WHAT YOU NEED TO DO:
Set down the lines below exactly as they stand, please. Go from the first through the one containing "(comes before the".

SUPPLIED DATA:
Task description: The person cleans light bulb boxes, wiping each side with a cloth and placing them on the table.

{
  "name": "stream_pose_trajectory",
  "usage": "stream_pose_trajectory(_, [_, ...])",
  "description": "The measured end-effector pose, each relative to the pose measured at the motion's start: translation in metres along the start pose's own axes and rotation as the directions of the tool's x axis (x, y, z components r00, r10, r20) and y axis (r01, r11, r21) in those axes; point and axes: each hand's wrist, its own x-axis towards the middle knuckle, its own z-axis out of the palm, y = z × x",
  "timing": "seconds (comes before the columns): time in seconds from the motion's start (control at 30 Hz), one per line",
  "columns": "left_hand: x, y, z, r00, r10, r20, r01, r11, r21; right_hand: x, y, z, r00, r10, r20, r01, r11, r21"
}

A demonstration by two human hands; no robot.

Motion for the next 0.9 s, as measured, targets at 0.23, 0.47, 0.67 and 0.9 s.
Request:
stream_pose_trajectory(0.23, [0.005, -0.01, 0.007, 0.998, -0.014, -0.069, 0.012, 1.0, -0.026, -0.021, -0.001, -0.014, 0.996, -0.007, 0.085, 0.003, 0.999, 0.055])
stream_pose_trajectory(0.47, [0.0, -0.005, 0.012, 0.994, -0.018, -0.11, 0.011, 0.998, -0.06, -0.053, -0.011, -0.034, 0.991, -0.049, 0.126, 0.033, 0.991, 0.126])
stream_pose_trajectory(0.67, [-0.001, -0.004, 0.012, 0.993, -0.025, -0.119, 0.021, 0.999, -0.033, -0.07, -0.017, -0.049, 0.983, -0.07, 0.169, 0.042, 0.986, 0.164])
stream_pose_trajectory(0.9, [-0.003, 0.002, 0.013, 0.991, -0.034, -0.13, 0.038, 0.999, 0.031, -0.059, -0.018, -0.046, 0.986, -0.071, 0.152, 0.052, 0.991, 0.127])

EXERCISE ANSWER:
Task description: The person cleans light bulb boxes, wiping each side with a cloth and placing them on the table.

{
  "name": "stream_pose_trajectory",
  "usage": "stream_pose_trajectory(_, [_, ...])",
  "description": "The measured end-effector pose, each relative to the pose measured at the motion's start: translation in metres along the start pose's own axes and rotation as the directions of the tool's x axis (x, y, z components r00, r10, r20) and y axis (r01, r11, r21) in those axes; point and axes: each hand's wrist, its own x-axis towards the middle knuckle, its own z-axis out of the palm, y = z × x",
  "timing": "seconds (comes before the columns): time in seconds from the motion's start (control at 30 Hz), one per line",

There is nothing more to add to this answer.